I don’t think it’s carbon. When I cleaned the head, there was scrape marks on it as if someone scraped it clean so I’m not sure someone else was in here. I also cleaned a few casting blemishes up with my dremel between where it slopes towards the plug it was pretty rough there but now smooth transition. There is some pitting but I don’t believe that will hurt. I think I will check the valves clearance and lap them since I’m this far.


----------



## crazzywolfie (Jun 2, 2014)

those definitely seem like odd scratches in the cylinder. can you feel them if you try running a finger nail over them? otherwise it does look very clean in there like someone was in there already cleaning things up. would definitely expect to see a bit more carbon in there if no one has done any cleaning in the past.


----------



## Preacherman (Dec 20, 2020)

crazzywolfie said:


> those definitely seem like odd scratches in the cylinder. can you feel them if you try running a finger nail over them? otherwise it does look very clean in there like someone was in there already cleaning things up. would definitely expect to see a bit more carbon in there if no one has done any cleaning in the past.

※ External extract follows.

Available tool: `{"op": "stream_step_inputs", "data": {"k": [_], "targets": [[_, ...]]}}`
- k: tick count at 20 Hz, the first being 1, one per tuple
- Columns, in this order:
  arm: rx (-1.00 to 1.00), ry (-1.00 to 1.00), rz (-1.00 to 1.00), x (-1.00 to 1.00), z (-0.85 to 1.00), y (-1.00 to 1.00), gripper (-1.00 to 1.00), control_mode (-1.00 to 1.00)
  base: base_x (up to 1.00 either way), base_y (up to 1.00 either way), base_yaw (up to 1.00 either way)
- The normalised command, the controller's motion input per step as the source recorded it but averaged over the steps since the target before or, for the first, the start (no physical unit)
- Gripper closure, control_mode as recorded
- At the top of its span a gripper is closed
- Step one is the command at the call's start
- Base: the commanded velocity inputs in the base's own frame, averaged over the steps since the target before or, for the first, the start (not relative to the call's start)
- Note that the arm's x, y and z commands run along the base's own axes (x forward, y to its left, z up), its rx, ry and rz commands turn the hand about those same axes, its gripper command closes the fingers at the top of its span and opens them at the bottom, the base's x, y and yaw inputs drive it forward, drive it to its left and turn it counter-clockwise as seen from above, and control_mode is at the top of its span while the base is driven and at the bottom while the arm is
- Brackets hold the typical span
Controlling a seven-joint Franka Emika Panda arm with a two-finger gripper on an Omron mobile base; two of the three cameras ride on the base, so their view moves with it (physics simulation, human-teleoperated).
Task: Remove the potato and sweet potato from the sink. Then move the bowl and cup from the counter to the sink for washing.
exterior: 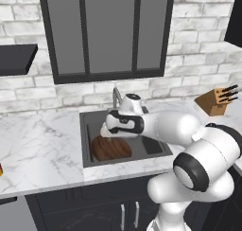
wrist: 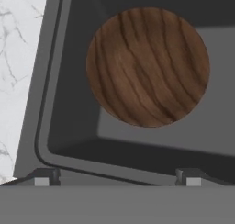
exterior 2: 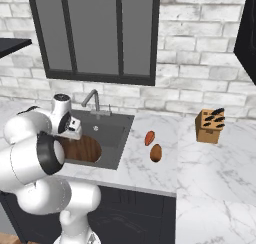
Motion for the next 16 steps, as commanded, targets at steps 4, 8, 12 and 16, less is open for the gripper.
{"op": "stream_step_inputs", "data": {"k": [4,8,12,16], "targets": [[-0.09,0.00,0.00,-0.13,0.12,0.28,-1.00,-1.00,0.00,0.00,0.00],[-0.11,0.00,0.00,-0.06,0.13,0.28,-1.00,-1.00,0.00,0.00,0.00],[-0.06,0.00,0.00,-0.02,0.17,0.30,-1.00,-1.00,0.00,0.00,0.00],[0.00,0.02,0.00,-0.02,0.19,0.30,-1.00,-1.00,0.00,0.00,0.00]]}}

Good question! I cannot feel anything but have zero fingernails- haaaahaa. I drained the oil today it was nasty dirty black and some grit non metallic was at the bottom not sure what that was but Definely hasn’t been changed in a long time, it also stunk almost like gear oil. Weird.


----------



## groomerz (Feb 7, 2015)

You can see a ring mark thru scratches. I wonder if rings rusted to cylinder wall at some time and when broke free scratched cylinder


Sent from my iPhone using Tapatalk


----------



## deezlfan (Nov 8, 2017)

If it runs good, don't worry about the scratches. Yes, Carbon can cause that but you usually don't see that in four strokes. In chain saws, it's very common. 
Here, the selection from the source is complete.